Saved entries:
^^^^^^^^^^^^^^^^
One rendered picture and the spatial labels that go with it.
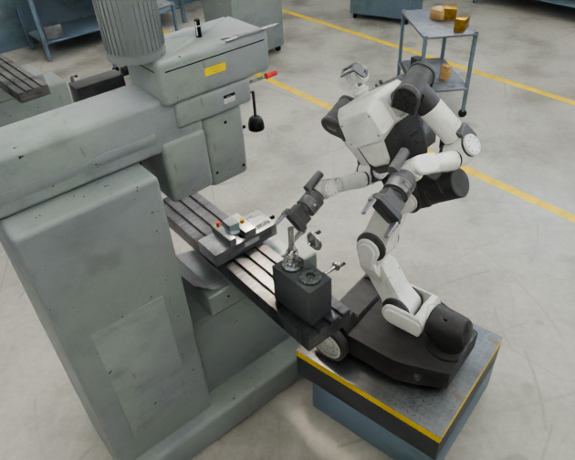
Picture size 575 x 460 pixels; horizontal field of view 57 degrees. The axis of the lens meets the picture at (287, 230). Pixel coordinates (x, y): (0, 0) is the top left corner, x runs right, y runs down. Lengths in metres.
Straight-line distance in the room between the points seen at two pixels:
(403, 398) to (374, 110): 1.32
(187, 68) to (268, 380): 1.67
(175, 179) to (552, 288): 2.63
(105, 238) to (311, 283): 0.76
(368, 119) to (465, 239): 2.25
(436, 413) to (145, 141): 1.68
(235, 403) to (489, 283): 1.87
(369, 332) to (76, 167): 1.49
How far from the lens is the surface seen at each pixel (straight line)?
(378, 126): 1.96
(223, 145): 2.16
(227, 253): 2.44
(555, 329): 3.63
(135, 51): 1.88
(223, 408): 2.83
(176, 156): 2.04
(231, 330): 2.68
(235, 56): 2.04
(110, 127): 1.89
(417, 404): 2.59
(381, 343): 2.56
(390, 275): 2.46
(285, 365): 2.94
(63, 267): 1.90
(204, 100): 2.02
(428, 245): 3.97
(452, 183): 2.01
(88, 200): 1.86
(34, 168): 1.85
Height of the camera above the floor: 2.54
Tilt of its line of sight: 39 degrees down
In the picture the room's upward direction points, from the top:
^^^^^^^^^^^^^^^^
Exercise instructions => Nothing before the line containing "(378, 126): 1.96" should be repeated; repeat that line and all later lines through the end of the data above, exactly.

Exercise response =>
(378, 126): 1.96
(223, 145): 2.16
(227, 253): 2.44
(555, 329): 3.63
(135, 51): 1.88
(223, 408): 2.83
(176, 156): 2.04
(231, 330): 2.68
(235, 56): 2.04
(110, 127): 1.89
(417, 404): 2.59
(381, 343): 2.56
(390, 275): 2.46
(285, 365): 2.94
(63, 267): 1.90
(204, 100): 2.02
(428, 245): 3.97
(452, 183): 2.01
(88, 200): 1.86
(34, 168): 1.85
Height of the camera above the floor: 2.54
Tilt of its line of sight: 39 degrees down
In the picture the room's upward direction points, from the top:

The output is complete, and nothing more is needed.